Wherever the word "camera" appears in the entries, copy the whole line.

--- START ---

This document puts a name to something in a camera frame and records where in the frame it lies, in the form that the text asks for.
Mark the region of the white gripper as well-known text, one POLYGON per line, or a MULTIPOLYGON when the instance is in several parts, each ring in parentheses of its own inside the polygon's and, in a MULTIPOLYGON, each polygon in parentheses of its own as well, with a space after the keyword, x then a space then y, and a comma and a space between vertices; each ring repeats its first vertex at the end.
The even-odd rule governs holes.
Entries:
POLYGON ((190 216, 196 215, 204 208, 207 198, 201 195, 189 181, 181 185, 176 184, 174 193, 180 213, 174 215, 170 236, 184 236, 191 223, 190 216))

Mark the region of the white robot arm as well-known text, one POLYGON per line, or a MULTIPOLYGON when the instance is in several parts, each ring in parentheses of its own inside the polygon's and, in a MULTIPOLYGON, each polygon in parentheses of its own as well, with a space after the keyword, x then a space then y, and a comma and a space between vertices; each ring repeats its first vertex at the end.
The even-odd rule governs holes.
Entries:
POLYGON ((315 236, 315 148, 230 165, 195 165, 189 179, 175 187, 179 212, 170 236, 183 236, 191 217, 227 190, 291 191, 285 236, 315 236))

--- END ---
--- START ---

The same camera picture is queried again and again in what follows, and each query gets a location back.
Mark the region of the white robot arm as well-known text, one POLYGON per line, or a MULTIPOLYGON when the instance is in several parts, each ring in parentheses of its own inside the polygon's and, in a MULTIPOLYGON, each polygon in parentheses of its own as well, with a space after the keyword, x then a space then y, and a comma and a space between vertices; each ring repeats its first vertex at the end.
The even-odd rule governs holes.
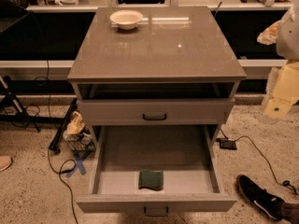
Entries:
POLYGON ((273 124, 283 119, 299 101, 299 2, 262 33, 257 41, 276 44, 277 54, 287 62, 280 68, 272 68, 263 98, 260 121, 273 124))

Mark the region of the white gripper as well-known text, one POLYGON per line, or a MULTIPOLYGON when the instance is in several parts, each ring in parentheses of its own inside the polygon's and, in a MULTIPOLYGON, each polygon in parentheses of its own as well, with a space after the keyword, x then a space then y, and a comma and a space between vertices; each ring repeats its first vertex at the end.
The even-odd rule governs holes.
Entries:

--- END ---

• **Exercise solution**:
This document puts a name to something in a camera frame and records where in the frame it lies, in the form that the text asks for.
The same camera picture is queried again and again in what follows, and each query gets a location back.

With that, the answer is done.